[INPUT DATA Boundary: Start]

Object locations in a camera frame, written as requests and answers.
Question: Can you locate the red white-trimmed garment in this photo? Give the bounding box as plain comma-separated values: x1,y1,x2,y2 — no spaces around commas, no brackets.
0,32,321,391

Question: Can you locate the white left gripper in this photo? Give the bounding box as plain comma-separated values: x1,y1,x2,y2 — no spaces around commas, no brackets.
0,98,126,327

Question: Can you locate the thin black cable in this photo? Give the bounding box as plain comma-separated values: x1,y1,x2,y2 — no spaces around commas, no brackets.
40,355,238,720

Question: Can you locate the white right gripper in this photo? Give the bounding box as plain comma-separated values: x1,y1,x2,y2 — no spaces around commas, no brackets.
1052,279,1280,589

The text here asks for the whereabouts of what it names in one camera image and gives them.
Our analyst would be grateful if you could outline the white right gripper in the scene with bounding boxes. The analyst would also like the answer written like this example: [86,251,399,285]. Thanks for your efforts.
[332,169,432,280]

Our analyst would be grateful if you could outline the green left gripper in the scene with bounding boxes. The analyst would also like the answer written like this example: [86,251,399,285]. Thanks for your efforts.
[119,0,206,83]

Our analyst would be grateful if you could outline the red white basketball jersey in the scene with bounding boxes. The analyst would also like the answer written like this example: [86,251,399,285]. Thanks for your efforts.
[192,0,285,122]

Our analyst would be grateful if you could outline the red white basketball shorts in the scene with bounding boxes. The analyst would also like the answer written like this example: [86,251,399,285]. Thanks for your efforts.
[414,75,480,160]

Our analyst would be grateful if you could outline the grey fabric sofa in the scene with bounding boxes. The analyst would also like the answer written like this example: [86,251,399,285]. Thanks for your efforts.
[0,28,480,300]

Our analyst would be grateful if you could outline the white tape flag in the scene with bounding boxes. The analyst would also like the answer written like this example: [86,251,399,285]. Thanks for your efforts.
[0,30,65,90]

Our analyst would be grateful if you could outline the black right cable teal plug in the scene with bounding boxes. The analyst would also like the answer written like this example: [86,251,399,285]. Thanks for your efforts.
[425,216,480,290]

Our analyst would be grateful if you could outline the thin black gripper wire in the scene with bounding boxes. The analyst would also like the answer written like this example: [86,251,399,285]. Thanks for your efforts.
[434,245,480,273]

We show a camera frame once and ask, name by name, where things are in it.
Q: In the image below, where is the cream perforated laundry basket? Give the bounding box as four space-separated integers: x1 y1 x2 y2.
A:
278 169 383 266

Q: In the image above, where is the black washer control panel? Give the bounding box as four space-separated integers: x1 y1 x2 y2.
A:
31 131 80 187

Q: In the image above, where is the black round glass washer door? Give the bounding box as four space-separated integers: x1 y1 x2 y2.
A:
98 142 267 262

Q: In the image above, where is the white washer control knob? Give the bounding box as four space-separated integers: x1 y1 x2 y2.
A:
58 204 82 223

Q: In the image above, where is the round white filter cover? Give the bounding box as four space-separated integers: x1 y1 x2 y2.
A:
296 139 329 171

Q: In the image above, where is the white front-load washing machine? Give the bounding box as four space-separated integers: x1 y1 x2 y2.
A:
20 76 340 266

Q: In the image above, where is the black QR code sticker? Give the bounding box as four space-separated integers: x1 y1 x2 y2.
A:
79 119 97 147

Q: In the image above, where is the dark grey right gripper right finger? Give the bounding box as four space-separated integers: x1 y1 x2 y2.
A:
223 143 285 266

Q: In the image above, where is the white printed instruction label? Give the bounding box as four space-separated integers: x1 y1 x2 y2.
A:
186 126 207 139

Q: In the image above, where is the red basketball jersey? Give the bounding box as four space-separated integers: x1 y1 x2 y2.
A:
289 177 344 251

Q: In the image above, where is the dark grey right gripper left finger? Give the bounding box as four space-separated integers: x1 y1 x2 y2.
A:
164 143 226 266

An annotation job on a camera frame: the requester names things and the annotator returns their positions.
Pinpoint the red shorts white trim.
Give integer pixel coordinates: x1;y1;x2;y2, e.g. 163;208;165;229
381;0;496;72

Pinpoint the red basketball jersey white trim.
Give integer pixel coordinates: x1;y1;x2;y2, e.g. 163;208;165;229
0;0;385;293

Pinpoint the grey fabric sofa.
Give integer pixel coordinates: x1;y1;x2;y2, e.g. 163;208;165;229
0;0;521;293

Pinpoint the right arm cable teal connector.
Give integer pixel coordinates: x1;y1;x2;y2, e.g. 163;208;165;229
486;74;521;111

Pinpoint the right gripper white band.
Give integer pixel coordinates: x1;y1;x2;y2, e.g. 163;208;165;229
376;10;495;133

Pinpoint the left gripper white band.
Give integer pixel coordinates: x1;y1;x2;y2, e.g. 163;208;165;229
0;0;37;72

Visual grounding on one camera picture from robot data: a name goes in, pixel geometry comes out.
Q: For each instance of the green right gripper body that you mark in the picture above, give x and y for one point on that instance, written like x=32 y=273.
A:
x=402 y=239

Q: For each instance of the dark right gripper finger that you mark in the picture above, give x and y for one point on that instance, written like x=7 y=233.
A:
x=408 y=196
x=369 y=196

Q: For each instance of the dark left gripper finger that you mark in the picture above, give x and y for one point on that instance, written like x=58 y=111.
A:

[INPUT DATA Boundary: End]
[INPUT DATA Boundary: Start]

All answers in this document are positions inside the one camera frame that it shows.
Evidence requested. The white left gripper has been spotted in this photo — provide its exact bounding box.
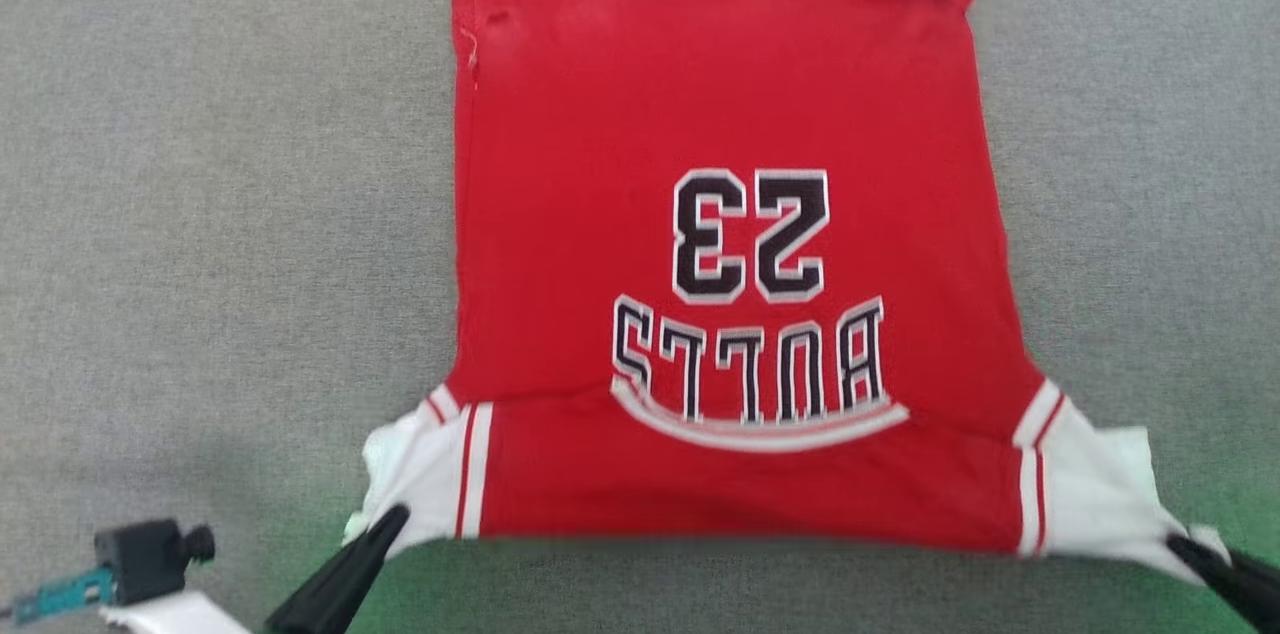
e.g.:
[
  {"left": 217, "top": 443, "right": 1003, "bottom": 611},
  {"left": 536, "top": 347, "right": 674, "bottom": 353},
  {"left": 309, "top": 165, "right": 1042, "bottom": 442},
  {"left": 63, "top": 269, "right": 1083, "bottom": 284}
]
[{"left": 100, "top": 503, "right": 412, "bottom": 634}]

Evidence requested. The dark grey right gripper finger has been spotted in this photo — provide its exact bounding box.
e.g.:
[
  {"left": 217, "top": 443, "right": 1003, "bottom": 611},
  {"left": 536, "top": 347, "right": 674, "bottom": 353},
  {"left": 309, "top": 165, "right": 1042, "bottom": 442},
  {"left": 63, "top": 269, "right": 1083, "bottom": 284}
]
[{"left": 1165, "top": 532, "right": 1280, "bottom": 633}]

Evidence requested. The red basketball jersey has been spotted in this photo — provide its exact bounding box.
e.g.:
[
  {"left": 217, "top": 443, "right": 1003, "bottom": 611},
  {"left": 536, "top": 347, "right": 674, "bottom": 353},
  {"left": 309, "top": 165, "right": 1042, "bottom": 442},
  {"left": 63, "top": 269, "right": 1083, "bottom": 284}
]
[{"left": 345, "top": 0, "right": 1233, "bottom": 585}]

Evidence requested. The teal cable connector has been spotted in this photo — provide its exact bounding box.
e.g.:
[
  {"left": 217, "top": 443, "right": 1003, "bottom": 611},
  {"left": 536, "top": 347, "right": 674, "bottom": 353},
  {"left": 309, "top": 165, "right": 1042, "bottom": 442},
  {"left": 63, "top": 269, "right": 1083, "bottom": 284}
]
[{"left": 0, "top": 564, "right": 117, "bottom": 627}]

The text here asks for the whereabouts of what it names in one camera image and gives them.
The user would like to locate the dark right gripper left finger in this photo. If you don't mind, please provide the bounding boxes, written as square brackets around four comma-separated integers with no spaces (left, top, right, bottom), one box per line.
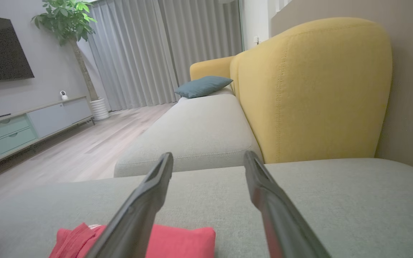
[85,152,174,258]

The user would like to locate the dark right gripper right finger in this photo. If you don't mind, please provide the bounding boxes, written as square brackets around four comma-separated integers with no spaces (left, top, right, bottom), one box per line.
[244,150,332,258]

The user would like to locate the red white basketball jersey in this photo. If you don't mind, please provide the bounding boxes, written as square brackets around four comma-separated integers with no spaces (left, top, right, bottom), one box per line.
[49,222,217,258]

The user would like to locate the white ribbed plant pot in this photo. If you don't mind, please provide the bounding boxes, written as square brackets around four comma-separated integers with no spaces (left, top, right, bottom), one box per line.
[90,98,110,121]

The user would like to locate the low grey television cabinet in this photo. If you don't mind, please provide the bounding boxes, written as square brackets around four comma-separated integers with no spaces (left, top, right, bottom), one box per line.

[INPUT DATA Boundary: End]

▶ TASK REQUIREMENTS: Print, without alteration, only the lines above between the one holding "Q: In the image above, where is the round" and the one holding "An annotation job", inclusive.

▶ OUTPUT BELOW:
Q: In the image above, where is the round white filter cover? Give the bounding box as four space-separated integers: x1 y1 x2 y2.
A:
296 139 329 171

Q: In the image above, where is the white front-load washing machine? Give the bounding box as four space-separated integers: x1 y1 x2 y2.
A:
20 76 340 266

Q: In the image above, where is the black QR code sticker? Give the bounding box as four space-separated integers: x1 y1 x2 y2.
A:
79 119 97 147

Q: In the image above, where is the dark grey right gripper right finger? Give the bounding box as four space-separated integers: x1 y1 x2 y2.
A:
223 143 285 266

Q: In the image above, where is the white printed instruction label? Give the bounding box as four space-separated integers: x1 y1 x2 y2.
A:
186 126 207 139

Q: In the image above, where is the red basketball jersey? Give the bounding box as four space-separated integers: x1 y1 x2 y2.
A:
289 177 344 251

Q: In the image above, where is the dark grey right gripper left finger? Give the bounding box as four space-separated integers: x1 y1 x2 y2.
A:
164 143 226 266

An annotation job on a camera frame: the requester names things and the annotator returns their positions.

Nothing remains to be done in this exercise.